At lap 51, Self was leading and had ten bonus points in the bag. Had the race ended then, Self would have won and earned 245 points. Eckes, who entered with a 15-point lead over Self, would have finished second and earned 220 points. The calculator says that had the race ended at lap 51, Self would have won the championship by ten points over Eckes.
 
Unfortunately for Self and his Shannon Rursch-led team, the race ran to its full 100-lap distance.
 
Eckes would take the lead at lap 58 and lead the rest of the way, building up a three-second lead at times. Self was able to somewhat narrow that gap over the last ten laps but the sands finally ran out of the hour glass and Eckes crossed the stripe 1.9 seconds ahead. 
 
Whenever a driver comes out on the short end of a particularly close championship fight, the “what ifs” begin. When Bill Elliott lost to Alan Kulwicki in the 1992 NASCAR Cup Series championship battle, it was easy to pinpoint where he could have made up the difference. Had he led one more lap in the finale at Atlanta, causing Kulwicki to not lead that lap, Kulwicki wouldn’t have earned the bonus points for leading the most laps. That ten-point point swing would have caused a tie, and the tie breakers would have gone to Elliott.
 
For Self, the races at Daytona, Nashville, and WWT Raceway come to mind.

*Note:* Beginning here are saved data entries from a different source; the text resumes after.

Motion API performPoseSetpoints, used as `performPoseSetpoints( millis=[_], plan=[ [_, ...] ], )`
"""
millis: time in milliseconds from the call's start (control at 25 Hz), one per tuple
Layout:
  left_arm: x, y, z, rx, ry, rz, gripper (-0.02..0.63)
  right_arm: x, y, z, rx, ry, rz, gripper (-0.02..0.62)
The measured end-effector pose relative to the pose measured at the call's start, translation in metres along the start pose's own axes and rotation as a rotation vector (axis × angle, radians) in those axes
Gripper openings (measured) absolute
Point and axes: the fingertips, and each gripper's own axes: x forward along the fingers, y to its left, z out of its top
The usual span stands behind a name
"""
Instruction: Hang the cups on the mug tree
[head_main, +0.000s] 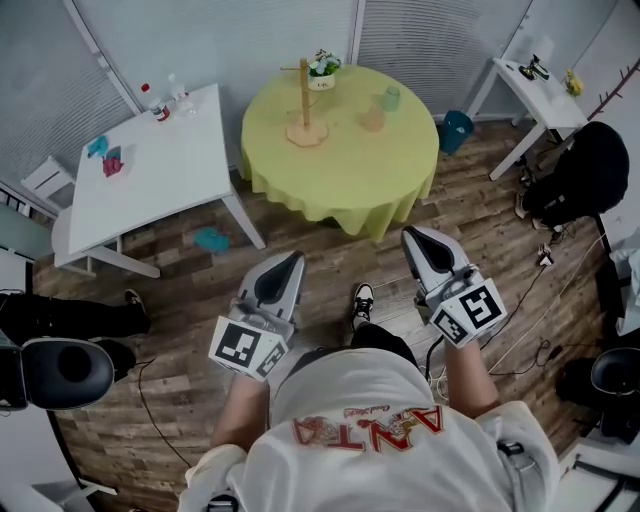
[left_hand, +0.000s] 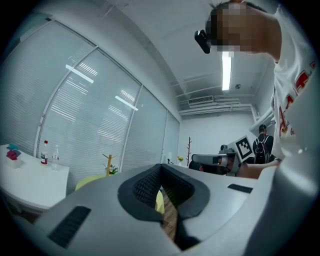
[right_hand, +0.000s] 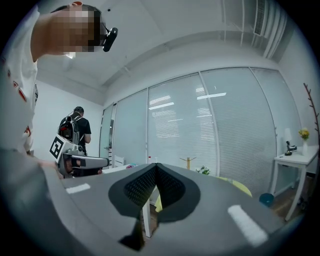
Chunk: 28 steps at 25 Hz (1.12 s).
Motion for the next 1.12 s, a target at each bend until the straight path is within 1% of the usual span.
performPoseSetpoints(
  millis=[240, 440, 640, 840, 960, 1120],
  plan=[
    [0.039, 0.024, 0.001, 0.006, 0.014, 0.025, 0.008, 0.035, -0.039, -0.006, 0.024, -0.008, 0.027, 0.002],
    [0.093, 0.043, -0.001, 0.008, 0.04, 0.054, 0.008, 0.059, -0.09, -0.01, 0.047, -0.008, 0.038, 0.002],
    [0.152, 0.044, -0.001, 0.015, 0.071, 0.069, 0.008, 0.072, -0.155, -0.013, 0.101, -0.007, 0.041, 0.001],
    [0.203, 0.052, -0.001, 0.029, 0.098, 0.12, 0.008, 0.089, -0.212, -0.021, 0.139, -0.01, 0.065, 0.001],
    [0.228, 0.051, -0.002, 0.037, 0.109, 0.142, 0.008, 0.095, -0.239, -0.031, 0.161, 0.004, 0.084, 0.001],
    [0.253, 0.053, -0.011, 0.043, 0.141, 0.145, 0.008, 0.102, -0.264, -0.039, 0.183, 0.009, 0.09, 0.002]
  ],
)
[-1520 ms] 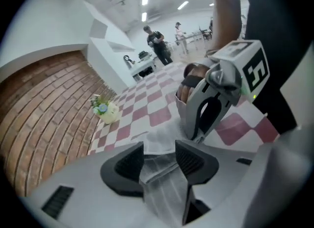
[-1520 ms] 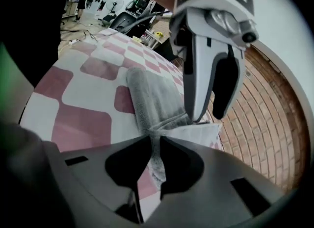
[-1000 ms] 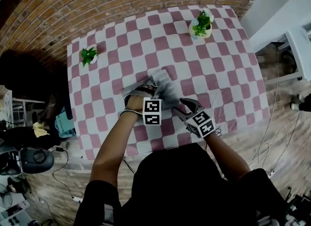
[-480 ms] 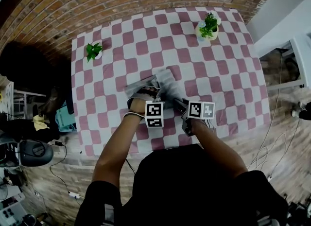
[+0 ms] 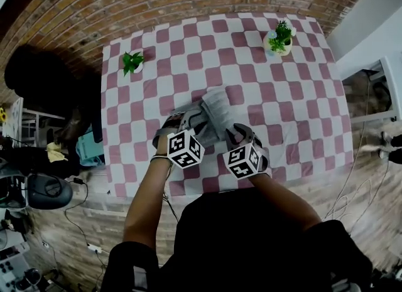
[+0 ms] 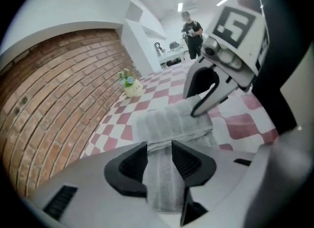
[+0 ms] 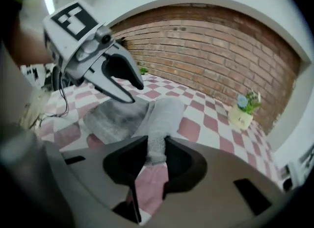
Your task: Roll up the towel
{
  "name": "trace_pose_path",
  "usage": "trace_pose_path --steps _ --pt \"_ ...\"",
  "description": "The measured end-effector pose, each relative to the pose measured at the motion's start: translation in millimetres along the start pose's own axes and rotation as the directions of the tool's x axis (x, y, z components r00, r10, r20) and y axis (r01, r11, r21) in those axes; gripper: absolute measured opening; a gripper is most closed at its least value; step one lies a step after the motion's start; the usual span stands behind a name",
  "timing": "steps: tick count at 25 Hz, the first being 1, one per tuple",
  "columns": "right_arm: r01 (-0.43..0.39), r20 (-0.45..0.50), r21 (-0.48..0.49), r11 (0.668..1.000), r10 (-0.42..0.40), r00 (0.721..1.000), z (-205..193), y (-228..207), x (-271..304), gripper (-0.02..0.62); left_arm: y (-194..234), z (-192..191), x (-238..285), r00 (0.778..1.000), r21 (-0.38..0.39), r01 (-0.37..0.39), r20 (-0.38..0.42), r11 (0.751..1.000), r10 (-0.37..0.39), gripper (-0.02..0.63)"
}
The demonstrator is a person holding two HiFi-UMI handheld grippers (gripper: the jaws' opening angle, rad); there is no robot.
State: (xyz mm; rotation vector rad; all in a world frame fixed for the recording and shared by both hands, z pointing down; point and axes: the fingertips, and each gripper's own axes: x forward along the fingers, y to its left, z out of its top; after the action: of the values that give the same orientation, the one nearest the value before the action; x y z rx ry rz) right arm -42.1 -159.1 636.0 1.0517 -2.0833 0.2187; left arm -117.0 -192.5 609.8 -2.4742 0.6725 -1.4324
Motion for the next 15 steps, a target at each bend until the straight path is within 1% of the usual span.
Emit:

Self was taken out in a lap two crash at Daytona, was involved in another crash with a lapped car at Nashville and had an axle break at WWT Raceway.   
 
Despite the bad luck that plagued him at times over the course of the season, Self and team had a solid season. Self won four times, Five Flags Speedway, Salem Speedway, Michigan International Speedway, and the Springfield Mile at the Illinois State Fairgrounds. He scored 14 top-five and 15 top-10 finishes and led 537 laps throughout the course of the season. He also won five General Tire Pole Awards, more than any other driver.
 
Not bad for a driver that hadn’t competed in a full season in anything since 2013.
 
Self will be honored for his second-place finish in the ARCA Menards Series standings champion on Saturday, December 14 at the Championship Banquet held at the Indiana State Convention Center, held annually in conjunction with the Performance Racing Industry Trade Show. Tickets to the black tie gala, which are also available to the general public, will go on sale Monday, October 28.